Exact output of all the records is required.
#### Records for the task ####
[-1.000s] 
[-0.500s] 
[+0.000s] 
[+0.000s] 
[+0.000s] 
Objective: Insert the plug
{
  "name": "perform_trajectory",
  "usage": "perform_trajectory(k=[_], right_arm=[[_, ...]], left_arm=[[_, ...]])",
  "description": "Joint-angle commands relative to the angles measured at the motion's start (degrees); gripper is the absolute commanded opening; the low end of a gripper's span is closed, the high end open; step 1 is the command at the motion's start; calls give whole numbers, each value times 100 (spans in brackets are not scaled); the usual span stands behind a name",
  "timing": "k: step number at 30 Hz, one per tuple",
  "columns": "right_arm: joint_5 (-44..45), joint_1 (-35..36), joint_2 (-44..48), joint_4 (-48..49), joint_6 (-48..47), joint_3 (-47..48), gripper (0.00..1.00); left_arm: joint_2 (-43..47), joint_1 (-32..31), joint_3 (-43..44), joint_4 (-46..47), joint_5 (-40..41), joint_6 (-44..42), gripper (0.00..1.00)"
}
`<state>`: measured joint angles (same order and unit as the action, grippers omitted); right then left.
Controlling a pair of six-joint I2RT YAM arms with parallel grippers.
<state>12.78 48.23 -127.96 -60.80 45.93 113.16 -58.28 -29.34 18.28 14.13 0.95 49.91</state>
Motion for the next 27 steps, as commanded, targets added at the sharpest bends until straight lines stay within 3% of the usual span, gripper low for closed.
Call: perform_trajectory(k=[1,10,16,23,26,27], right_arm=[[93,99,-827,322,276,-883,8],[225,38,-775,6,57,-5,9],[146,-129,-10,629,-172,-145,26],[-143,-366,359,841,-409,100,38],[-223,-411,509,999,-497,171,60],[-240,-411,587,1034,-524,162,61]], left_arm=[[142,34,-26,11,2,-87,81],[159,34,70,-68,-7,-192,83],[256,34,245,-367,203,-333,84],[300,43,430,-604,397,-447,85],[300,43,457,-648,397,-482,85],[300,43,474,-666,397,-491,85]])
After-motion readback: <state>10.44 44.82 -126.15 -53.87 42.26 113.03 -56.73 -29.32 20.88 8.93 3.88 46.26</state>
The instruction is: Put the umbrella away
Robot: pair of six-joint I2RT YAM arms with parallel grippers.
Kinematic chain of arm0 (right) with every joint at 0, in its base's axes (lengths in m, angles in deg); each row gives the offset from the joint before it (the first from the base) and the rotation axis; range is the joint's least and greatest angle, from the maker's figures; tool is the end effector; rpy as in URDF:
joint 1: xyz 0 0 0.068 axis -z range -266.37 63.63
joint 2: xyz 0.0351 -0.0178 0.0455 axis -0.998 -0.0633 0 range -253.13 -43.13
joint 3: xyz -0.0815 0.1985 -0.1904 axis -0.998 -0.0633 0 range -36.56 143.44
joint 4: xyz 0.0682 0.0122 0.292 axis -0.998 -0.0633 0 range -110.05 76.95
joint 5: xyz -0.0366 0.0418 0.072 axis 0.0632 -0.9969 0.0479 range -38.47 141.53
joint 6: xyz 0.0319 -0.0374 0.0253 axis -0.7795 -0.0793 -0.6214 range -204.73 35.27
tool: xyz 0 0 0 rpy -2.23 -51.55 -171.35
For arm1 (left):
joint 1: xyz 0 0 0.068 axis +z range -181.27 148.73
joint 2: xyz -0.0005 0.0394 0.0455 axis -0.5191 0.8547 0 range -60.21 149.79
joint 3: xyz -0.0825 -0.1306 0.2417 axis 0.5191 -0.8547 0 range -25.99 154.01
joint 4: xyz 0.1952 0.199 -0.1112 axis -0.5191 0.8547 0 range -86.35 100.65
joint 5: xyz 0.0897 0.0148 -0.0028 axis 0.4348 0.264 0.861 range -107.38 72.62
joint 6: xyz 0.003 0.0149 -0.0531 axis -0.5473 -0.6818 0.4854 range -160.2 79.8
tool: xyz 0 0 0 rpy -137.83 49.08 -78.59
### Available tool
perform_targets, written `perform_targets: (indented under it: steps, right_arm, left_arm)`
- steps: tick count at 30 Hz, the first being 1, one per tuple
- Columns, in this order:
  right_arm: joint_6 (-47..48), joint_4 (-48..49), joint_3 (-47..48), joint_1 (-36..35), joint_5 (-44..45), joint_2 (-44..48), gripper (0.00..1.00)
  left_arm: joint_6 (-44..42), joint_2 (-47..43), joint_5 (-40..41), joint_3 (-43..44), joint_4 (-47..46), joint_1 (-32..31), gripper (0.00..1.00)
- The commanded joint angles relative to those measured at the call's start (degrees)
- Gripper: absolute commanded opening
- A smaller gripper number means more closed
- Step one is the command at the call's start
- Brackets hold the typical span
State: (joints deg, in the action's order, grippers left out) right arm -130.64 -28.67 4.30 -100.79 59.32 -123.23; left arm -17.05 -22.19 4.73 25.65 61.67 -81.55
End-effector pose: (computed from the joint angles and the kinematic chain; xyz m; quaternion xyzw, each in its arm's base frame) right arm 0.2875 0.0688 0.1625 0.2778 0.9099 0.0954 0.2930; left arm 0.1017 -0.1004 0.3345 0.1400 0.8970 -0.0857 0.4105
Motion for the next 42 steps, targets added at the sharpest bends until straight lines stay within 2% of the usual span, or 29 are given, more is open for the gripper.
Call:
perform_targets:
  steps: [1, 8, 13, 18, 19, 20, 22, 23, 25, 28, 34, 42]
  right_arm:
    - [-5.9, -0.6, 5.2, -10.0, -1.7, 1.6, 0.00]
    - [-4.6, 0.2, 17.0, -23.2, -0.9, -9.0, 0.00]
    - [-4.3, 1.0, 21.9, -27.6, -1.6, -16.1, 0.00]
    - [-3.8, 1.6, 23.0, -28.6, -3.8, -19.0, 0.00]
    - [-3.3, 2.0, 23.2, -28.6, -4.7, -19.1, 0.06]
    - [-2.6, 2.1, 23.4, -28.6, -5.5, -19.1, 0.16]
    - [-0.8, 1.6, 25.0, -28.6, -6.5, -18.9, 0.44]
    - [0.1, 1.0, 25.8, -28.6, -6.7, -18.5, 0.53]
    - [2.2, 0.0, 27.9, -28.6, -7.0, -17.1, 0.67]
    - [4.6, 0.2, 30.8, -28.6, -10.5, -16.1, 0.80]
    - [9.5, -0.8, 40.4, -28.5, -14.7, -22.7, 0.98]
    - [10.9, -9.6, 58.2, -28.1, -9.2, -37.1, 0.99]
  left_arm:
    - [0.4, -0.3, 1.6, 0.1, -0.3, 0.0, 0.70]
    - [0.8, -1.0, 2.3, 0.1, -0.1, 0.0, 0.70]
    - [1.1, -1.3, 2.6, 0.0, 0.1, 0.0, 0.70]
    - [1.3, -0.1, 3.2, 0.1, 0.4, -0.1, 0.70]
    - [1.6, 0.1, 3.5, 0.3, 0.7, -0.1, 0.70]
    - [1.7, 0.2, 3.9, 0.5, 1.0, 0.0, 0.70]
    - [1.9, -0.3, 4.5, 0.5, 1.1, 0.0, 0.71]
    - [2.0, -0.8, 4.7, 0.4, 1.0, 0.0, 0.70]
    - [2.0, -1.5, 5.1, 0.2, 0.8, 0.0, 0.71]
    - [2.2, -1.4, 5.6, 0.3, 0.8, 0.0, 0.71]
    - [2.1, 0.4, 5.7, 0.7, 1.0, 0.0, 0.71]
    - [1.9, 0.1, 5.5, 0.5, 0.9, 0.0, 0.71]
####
## Result
[-1.000s] 
[-0.500s] 
[+0.000s] 
[+0.000s] 
[+0.000s] 
Objective: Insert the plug
{
  "name": "perform_trajectory",
  "usage": "perform_trajectory(k=[_], right_arm=[[_, ...]], left_arm=[[_, ...]])",
  "description": "Joint-angle commands relative to the angles measured at the motion's start (degrees); gripper is the absolute commanded opening; the low end of a gripper's span is closed, the high end open; step 1 is the command at the motion's start; calls give whole numbers, each value times 100 (spans in brackets are not scaled); the usual span stands behind a name",
  "timing": "k: step number at 30 Hz, one per tuple",
  "columns": "right_arm: joint_5 (-44..45), joint_1 (-35..36), joint_2 (-44..48), joint_4 (-48..49), joint_6 (-48..47), joint_3 (-47..48), gripper (0.00..1.00); left_arm: joint_2 (-43..47), joint_1 (-32..31), joint_3 (-43..44), joint_4 (-46..47), joint_5 (-40..41), joint_6 (-44..42), gripper (0.00..1.00)"
}
`<state>`: measured joint angles (same order and unit as the action, grippers omitted); right then left.
Controlling a pair of six-joint I2RT YAM arms with parallel grippers.
<state>12.78 48.23 -127.96 -60.80 45.93 113.16 -58.28 -29.34 18.28 14.13 0.95 49.91</state>
Motion for the next 27 steps, as commanded, targets added at the sharpest bends until straight lines stay within 3% of the usual span, gripper low for closed.
Call: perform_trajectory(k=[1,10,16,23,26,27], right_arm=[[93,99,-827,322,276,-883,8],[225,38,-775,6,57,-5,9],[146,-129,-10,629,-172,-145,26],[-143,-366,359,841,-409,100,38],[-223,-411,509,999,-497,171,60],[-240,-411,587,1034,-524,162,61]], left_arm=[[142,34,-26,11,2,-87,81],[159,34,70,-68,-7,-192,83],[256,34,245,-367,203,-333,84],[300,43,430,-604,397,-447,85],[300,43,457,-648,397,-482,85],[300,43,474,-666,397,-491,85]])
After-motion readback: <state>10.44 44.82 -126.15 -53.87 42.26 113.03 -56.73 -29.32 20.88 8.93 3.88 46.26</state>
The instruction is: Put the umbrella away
Robot: pair of six-joint I2RT YAM arms with parallel grippers.
Kinematic chain of arm0 (right) with every joint at 0, in its base's axes (lengths in m, angles in deg); each row gives the offset from the joint before it (the first from the base) and the rotation axis; range is the joint's least and greatest angle, from the maker's figures; tool is the end effector; rpy as in URDF:
joint 1: xyz 0 0 0.068 axis -z range -266.37 63.63
joint 2: xyz 0.0351 -0.0178 0.0455 axis -0.998 -0.0633 0 range -253.13 -43.13
joint 3: xyz -0.0815 0.1985 -0.1904 axis -0.998 -0.0633 0 range -36.56 143.44
joint 4: xyz 0.0682 0.0122 0.292 axis -0.998 -0.0633 0 range -110.05 76.95
joint 5: xyz -0.0366 0.0418 0.072 axis 0.0632 -0.9969 0.0479 range -38.47 141.53
joint 6: xyz 0.0319 -0.0374 0.0253 axis -0.7795 -0.0793 -0.6214 range -204.73 35.27
tool: xyz 0 0 0 rpy -2.23 -51.55 -171.35
For arm1 (left):
joint 1: xyz 0 0 0.068 axis +z range -181.27 148.73
joint 2: xyz -0.0005 0.0394 0.0455 axis -0.5191 0.8547 0 range -60.21 149.79
joint 3: xyz -0.0825 -0.1306 0.2417 axis 0.5191 -0.8547 0 range -25.99 154.01
joint 4: xyz 0.1952 0.199 -0.1112 axis -0.5191 0.8547 0 range -86.35 100.65
joint 5: xyz 0.0897 0.0148 -0.0028 axis 0.4348 0.264 0.861 range -107.38 72.62
joint 6: xyz 0.003 0.0149 -0.0531 axis -0.5473 -0.6818 0.4854 range -160.2 79.8
tool: xyz 0 0 0 rpy -137.83 49.08 -78.59
### Available tool
perform_targets, written `perform_targets: (indented under it: steps, right_arm, left_arm)`
- steps: tick count at 30 Hz, the first being 1, one per tuple
- Columns, in this order:
  right_arm: joint_6 (-47..48), joint_4 (-48..49), joint_3 (-47..48), joint_1 (-36..35), joint_5 (-44..45), joint_2 (-44..48), gripper (0.00..1.00)
  left_arm: joint_6 (-44..42), joint_2 (-47..43), joint_5 (-40..41), joint_3 (-43..44), joint_4 (-47..46), joint_1 (-32..31), gripper (0.00..1.00)
- The commanded joint angles relative to those measured at the call's start (degrees)
- Gripper: absolute commanded opening
- A smaller gripper number means more closed
- Step one is the command at the call's start
- Brackets hold the typical span
State: (joints deg, in the action's order, grippers left out) right arm -130.64 -28.67 4.30 -100.79 59.32 -123.23; left arm -17.05 -22.19 4.73 25.65 61.67 -81.55
End-effector pose: (computed from the joint angles and the kinematic chain; xyz m; quaternion xyzw, each in its arm's base frame) right arm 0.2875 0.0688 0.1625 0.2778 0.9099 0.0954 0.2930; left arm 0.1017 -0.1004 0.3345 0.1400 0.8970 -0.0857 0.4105
Motion for the next 42 steps, targets added at the sharpest bends until straight lines stay within 2% of the usual span, or 29 are given, more is open for the gripper.
Call:
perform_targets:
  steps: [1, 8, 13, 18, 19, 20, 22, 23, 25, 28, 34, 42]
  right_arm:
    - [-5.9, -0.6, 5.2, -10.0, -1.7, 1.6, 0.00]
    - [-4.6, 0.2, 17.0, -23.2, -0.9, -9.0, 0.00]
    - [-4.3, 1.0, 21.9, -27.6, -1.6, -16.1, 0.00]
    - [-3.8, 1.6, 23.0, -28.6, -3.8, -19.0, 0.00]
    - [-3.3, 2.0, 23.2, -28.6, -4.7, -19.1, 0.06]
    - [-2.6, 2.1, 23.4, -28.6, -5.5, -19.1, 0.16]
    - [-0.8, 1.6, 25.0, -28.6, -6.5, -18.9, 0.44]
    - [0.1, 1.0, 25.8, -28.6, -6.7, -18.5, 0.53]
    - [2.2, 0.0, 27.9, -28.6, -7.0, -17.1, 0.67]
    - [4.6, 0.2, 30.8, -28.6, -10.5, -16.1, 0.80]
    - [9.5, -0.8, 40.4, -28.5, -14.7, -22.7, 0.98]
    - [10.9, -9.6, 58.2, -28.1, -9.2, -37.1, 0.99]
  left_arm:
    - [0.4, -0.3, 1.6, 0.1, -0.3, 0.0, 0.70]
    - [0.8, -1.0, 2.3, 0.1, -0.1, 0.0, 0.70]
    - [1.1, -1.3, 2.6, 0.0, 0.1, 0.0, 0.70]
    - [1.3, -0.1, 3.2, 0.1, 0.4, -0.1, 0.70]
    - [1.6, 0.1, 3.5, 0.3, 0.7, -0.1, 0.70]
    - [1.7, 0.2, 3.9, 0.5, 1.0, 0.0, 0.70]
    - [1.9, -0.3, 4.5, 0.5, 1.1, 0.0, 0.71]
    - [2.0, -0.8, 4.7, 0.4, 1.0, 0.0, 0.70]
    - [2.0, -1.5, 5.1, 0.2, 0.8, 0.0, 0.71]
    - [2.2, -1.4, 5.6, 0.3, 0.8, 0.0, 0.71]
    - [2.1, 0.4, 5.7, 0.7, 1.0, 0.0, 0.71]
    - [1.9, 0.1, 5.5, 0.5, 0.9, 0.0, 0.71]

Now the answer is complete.